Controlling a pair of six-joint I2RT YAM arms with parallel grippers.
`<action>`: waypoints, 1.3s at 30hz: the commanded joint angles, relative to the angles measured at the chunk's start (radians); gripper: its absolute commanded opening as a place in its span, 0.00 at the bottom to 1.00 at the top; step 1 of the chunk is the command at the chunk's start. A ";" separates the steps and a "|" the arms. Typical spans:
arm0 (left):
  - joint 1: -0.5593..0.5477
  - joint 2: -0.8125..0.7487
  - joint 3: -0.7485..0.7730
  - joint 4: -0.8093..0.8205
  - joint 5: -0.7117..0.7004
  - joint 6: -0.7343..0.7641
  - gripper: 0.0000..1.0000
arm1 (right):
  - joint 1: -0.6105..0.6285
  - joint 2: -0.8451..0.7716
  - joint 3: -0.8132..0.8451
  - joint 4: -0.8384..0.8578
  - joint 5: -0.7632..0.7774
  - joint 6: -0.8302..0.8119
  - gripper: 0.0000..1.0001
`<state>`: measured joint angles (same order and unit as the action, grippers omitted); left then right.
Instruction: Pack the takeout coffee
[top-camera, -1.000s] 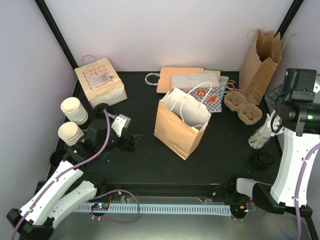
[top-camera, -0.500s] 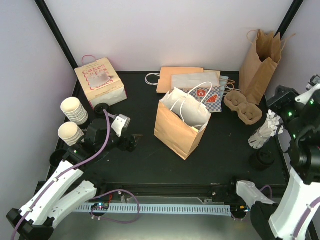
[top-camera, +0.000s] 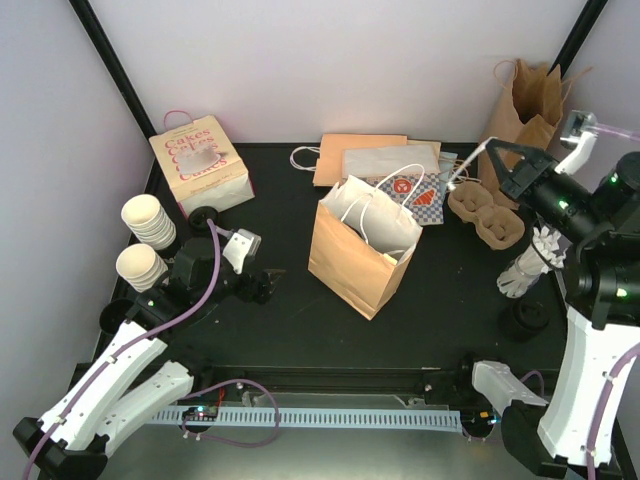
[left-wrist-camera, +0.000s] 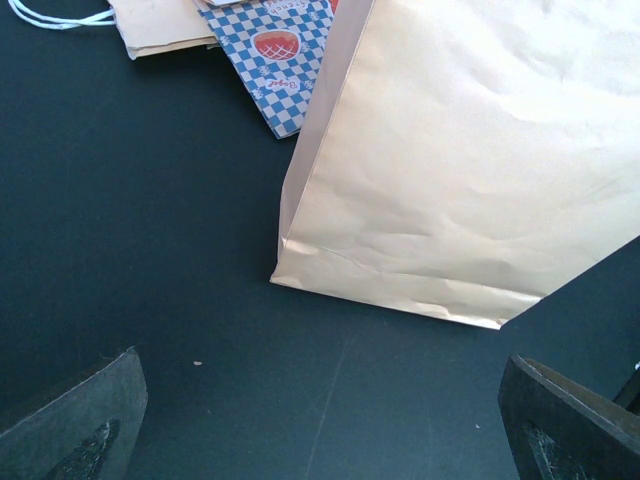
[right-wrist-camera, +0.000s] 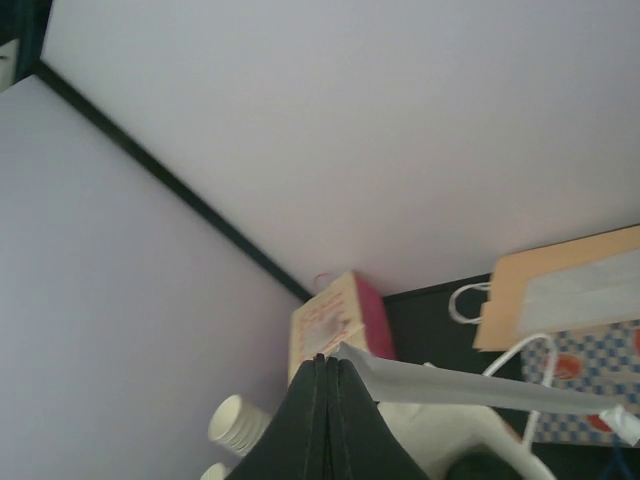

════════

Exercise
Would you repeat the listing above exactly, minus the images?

Result of the exercise
Controlling a pair of six-joint I2RT YAM arms with parallel grippers.
`<action>`: waypoints, 1.3s at 30hz: the commanded joint angles, relative to the angles measured at the chunk's start (radians); gripper: its absolute commanded opening as a place in its span, 0.00 at the bottom to 1.00 at the top; step 1 of the chunk is the command at the chunk's start. A ";" separates the steps and a "|" the arms. Typical spans:
arm0 (left):
  - joint 1: -0.5593..0.5477
  - joint 2: -0.8125..0.7487
  - joint 3: -0.7485..0.7730
  - joint 4: -0.8093..0.8205
  - joint 5: -0.7117..0.7004
  - joint 6: -0.7343..0.7641
  - gripper: 0.0000..1.0000
arm1 (right):
  - joint 1: -0.6105..0.6285
  - joint 2: -0.8451..0.7716
  - joint 3: -0.8132..0.8451
  - joint 4: -0.8384..0.8578
  - joint 5: -0.7632..0.7774
  - joint 6: -0.8302..0.8119
  - gripper: 0.0000..1.0001
`<state>`: measured joint angles (same order and unit as the action, grippers omitted); left then right.
Instruction: Pack the takeout coffee
[top-camera, -1.000s] 
[top-camera, -0.500s] 
[top-camera, +0.000s] 
[left-wrist-camera, +0.000s] 
[right-wrist-camera, +0.000s] 

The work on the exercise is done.